Process intensification of electro-organic synthesis by microstructuration
Special Symposium - EPIC-1: European Process Intensification Conference - 1
EPIC-1: Intensified Hydrodynamics & Structured Environments (IHSE-2)
Keywords: Microreactor, Electro-organic synthesis, Process intensification, reactor model
Process intensification of electro-organic synthesis by microstructuration
A.Attour1*, S.Rode1, F.Lapicque1, A.Ziogas2 and M.Matlosz1
1 : Laboratoire des Sciences de Génie Chimique, CNRS-ENSIC, BP-451, 1 rue Grandville, F–54001 Nancy, (*auteur correspondant) attour@ensic.inpl-nancy.fr
2 : Institut für Mikrotechnik Mainz (IMM) GmbH, Carl-Zeiss-Strasse 18-20 D-55129 Mainz
Electroorganic synthesis is a domain in which microstructured devices are especially promising, with potential improvement of both production rates and selectivity. This study deals with design, build-up and validation tests of a new microreactor for organic electrosynthesis. The miniaturised cell is characterized by a 100 µm electrode gap leading to a reduced ohmic drop even with low-conducting organic electrolytic media, and to high mass transfer coefficients. The anode is composed by 10 glassy carbon elements, each with an area of 1x1 cm2. The cathode facing the segmented anode is a 10x1 cm2 stainless steel plate. The reactor was designed in order to obtain high conversion of the substrate in continuous operation without recirculation of the liquid. The reactor was constructed by Institute of Microtechnics of Mainz (IMM). The model reaction was the anodic oxidation of the 4-methoxytoluene to 4-methoxy-benzaldehyde-dimethylacetal in methanol: this reaction is carried out at production scale in capillary-gap cells operated at low conversion per pass and integrated in a recycle loop, and exhibits selectivity problems because of side-reactions. The reduction of the methanol solvent at the cathode results in formation of hydrogen.
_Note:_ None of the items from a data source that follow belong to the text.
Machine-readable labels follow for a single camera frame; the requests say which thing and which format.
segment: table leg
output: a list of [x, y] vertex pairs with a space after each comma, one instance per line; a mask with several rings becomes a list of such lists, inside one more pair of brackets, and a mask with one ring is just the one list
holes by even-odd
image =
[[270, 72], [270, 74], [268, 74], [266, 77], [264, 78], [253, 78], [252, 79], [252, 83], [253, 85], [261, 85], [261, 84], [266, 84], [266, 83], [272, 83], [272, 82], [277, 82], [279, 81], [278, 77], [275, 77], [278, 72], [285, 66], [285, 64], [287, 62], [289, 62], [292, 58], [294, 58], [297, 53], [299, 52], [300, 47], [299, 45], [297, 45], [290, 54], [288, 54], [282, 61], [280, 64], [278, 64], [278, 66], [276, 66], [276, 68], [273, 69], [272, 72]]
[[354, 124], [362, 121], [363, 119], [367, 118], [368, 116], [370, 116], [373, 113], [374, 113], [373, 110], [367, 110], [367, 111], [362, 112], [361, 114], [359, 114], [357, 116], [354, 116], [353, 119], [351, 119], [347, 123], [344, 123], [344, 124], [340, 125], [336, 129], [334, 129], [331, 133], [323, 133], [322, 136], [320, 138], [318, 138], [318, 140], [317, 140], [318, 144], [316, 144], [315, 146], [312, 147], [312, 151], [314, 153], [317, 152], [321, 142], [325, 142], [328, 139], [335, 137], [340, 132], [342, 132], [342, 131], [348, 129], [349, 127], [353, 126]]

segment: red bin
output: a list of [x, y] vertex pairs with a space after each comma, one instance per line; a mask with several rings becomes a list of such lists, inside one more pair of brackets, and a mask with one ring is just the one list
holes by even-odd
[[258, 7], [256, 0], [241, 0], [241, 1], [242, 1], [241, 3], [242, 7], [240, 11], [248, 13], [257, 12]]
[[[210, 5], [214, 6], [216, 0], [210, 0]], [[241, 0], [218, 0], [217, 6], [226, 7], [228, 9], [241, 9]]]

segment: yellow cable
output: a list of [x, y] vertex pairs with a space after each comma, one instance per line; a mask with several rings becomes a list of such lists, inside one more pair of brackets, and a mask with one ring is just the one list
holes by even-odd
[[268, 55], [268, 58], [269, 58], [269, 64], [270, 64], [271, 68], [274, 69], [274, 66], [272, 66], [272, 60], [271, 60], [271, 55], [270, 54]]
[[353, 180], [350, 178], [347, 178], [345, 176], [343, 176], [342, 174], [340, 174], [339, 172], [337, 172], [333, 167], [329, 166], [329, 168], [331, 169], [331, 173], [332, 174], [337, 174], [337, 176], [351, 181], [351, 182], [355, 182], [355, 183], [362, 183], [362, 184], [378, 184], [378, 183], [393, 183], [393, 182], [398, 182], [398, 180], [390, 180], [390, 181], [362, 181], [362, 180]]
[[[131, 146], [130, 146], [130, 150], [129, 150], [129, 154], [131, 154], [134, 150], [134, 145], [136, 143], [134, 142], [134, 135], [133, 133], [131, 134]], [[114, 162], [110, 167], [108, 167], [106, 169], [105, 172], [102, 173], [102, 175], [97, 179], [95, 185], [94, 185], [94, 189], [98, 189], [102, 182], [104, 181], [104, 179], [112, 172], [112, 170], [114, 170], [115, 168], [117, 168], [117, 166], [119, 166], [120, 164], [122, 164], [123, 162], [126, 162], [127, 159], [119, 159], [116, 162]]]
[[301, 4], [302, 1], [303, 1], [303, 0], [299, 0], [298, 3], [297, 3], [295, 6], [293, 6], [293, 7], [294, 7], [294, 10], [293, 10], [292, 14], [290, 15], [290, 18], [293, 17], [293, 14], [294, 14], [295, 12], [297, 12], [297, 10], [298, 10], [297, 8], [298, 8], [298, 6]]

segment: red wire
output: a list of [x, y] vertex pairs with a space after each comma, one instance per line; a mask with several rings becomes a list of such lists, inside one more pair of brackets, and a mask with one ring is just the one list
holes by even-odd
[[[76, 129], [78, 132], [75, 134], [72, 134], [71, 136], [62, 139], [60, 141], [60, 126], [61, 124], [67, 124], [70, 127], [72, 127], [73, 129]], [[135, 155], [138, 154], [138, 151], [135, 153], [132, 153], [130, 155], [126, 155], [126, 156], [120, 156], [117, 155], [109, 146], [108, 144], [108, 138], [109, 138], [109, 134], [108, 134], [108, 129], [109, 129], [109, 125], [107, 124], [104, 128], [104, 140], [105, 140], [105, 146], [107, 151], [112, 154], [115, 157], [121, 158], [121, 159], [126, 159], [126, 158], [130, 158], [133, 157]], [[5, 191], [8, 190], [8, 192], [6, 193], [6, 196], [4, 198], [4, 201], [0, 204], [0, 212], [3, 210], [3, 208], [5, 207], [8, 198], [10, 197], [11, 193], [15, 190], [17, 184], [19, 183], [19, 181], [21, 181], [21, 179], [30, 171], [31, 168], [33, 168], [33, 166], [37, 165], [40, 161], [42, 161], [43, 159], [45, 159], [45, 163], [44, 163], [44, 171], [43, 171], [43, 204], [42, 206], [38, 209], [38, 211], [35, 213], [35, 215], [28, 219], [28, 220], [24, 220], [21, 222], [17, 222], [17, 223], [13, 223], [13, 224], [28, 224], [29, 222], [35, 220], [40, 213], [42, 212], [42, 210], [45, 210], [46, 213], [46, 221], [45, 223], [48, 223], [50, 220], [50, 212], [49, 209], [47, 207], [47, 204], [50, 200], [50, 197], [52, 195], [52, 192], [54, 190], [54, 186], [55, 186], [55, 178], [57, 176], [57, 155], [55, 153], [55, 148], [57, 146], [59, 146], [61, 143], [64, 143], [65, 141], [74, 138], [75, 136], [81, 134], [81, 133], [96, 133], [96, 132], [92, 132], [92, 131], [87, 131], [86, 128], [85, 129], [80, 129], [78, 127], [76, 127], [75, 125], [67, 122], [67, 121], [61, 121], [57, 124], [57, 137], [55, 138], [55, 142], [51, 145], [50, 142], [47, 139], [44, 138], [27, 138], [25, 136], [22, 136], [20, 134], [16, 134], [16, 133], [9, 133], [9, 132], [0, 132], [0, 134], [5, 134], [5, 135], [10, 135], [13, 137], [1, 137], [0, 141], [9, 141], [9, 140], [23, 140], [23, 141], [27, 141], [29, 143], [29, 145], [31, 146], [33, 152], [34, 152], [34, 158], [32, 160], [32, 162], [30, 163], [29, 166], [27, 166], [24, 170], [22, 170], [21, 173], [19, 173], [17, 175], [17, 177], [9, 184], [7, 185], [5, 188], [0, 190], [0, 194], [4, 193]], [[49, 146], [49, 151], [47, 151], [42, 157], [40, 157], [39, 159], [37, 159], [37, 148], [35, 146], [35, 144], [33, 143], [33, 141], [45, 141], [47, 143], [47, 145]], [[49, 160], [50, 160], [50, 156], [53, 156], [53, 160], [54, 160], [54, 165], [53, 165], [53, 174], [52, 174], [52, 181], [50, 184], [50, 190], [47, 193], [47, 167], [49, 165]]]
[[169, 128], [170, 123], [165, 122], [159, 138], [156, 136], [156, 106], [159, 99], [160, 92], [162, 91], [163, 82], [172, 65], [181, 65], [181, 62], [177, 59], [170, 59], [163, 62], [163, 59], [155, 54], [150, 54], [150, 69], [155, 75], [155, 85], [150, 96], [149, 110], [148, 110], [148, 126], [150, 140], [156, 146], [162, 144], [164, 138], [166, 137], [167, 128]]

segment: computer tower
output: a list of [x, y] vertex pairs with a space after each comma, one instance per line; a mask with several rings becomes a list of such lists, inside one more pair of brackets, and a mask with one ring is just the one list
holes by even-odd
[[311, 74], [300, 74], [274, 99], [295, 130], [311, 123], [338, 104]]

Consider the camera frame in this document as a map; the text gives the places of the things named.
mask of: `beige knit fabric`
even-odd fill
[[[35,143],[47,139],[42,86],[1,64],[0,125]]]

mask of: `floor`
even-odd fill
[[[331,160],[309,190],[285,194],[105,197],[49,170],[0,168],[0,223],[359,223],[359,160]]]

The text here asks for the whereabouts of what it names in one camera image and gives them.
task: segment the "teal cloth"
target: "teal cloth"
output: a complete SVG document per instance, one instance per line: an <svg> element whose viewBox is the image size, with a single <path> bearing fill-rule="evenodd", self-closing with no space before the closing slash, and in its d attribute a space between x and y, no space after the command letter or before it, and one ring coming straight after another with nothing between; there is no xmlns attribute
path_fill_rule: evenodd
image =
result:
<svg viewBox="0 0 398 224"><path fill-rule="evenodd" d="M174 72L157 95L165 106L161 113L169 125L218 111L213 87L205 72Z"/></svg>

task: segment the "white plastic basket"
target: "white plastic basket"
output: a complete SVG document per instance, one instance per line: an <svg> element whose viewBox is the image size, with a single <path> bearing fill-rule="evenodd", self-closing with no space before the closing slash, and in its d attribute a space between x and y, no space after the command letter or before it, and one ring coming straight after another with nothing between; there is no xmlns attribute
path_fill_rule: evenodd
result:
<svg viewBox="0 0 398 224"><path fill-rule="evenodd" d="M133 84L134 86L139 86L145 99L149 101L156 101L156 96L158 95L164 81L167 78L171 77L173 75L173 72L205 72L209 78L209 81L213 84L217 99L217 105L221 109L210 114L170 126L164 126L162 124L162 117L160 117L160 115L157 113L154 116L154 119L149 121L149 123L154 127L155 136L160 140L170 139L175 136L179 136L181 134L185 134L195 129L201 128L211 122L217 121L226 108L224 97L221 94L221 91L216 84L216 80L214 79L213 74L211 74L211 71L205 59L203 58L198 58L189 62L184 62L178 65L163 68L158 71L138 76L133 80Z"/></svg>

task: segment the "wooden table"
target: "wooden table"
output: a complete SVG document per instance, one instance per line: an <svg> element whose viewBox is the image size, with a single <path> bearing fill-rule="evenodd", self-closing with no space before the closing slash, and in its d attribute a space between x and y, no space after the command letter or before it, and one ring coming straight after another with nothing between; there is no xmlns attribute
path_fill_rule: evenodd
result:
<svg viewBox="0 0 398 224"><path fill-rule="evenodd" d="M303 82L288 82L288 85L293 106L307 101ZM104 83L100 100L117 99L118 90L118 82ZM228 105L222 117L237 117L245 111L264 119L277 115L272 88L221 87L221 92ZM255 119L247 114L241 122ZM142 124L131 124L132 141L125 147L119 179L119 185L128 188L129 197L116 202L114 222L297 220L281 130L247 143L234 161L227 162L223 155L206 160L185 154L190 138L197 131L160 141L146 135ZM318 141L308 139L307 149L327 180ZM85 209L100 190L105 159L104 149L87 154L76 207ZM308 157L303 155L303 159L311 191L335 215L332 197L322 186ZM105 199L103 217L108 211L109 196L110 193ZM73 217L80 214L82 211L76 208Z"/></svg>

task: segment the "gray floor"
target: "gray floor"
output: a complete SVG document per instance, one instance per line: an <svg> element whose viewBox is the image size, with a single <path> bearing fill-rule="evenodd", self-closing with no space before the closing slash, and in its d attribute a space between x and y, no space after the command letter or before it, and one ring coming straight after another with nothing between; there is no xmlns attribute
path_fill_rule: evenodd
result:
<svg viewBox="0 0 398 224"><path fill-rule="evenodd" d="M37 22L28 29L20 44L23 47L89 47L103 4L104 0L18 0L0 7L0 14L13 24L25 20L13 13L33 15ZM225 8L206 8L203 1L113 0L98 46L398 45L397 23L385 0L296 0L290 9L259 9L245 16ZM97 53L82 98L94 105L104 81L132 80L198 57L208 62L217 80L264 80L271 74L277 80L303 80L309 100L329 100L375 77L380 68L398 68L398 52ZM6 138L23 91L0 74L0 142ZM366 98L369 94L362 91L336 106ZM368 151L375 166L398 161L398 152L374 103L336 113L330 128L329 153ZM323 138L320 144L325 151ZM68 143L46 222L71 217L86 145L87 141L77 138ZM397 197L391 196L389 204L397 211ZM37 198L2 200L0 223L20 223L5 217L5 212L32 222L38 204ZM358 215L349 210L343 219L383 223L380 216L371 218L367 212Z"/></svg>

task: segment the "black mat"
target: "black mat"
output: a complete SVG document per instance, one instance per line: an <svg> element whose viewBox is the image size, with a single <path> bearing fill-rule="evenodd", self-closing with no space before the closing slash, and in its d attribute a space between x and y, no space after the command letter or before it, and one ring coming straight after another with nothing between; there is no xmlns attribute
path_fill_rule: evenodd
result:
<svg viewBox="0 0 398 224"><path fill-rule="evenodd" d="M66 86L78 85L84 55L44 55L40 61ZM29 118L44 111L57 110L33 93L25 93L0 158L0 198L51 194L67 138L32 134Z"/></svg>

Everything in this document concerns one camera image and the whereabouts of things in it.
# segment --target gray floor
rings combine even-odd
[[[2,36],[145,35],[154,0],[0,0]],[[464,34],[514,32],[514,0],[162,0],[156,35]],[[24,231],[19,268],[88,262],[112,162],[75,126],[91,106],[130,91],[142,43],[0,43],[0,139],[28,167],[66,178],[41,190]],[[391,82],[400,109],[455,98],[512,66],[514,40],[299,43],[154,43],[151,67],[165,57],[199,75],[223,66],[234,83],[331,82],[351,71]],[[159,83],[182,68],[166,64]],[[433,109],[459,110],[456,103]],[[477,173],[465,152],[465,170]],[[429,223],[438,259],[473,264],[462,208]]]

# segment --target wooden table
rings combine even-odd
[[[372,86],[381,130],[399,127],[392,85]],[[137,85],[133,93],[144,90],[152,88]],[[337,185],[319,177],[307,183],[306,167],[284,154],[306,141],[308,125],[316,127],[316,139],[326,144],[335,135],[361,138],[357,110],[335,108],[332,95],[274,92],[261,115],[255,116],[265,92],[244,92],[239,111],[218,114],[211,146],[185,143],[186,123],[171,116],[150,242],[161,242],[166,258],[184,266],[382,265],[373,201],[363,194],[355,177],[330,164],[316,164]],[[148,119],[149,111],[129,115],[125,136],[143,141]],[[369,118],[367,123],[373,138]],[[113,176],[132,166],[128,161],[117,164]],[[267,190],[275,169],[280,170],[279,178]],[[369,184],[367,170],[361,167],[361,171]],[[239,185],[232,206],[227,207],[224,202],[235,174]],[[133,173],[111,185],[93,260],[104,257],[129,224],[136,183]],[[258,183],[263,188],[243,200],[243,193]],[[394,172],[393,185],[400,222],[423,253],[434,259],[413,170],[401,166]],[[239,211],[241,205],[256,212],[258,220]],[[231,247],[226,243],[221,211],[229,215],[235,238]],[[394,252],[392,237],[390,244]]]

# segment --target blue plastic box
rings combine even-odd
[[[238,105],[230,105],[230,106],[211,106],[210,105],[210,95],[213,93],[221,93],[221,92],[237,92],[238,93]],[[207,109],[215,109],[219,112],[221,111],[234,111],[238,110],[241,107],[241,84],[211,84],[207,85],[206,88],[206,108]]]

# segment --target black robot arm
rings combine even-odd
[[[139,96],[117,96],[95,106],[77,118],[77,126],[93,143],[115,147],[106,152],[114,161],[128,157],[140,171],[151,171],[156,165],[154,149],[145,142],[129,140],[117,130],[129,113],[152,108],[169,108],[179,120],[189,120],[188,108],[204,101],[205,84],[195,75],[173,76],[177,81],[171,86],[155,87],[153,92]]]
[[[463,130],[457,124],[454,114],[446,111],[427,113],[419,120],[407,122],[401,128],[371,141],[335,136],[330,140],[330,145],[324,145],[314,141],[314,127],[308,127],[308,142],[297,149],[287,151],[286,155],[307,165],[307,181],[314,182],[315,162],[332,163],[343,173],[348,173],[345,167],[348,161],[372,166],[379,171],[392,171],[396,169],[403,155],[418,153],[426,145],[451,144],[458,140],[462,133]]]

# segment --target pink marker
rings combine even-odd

We first used the cell without segmentation of the anode, each element being connected to the same potential: optimal conversion and selectivity were searched by selecting the nature of supporting electrolyte and its concentration as well as flow rate and the applied current. Moreover, in order to increase the cell productivity, with conditions closer to industrial practice, the reagent concentration was increased to 0.1 M – higher concentrations couldn’t be used because of significant overheating of the cell due essentially to the high ohmic drop leading to heat dissipation by Joule effect. The concentration of the supporting electrolyte, KF, exerts an influence on the reaction selectivity: decreasing the KF concentration to 0.01 M increases noticeably the acetal production. For optimal conditions (0.2 ml/min, 0.1 M of reagent and 0.01 M of KF), selectivity up to 86 % were attained with the single-pass microreactor. This result is higher than that obtained in industrial practice (68%).
A reactor model was established, based on the kinetics of the different electrochemical reactions and on mass balances on the different species. The reactor was considered to be in plug-flow with the mass transfer to the electrodes described by Newton-type laws. The electrochemical kinetics were described by Tafel-type laws. Following this model, the reactor performance depends on three non dimensional numbers related to operating parameters: a non dimensional current, comparing the applied current to the current necessary for complete reagent conversion, a number of transfer units, comparing the mass transfer velocity to the electrolyte flow velocity and a Wagner number, comparing the polarisation resistance to the ohmic resistance. It is shown that the current distribution is uniform in the cell for low Wagner numbers and non uniform for high Wagner numbers. Compared experimental production rates obtained with and without local control of current density confirmed the predictions of the model.
Acknowledgement These investigations are carried out within the IMPULSE project founded by EU (contract n°011816-2)
Presented Wednesday 19, 15:20 to 15:40, in session EPIC-1: Intensified Hydrodynamics & Structured Environments (IHSE-2).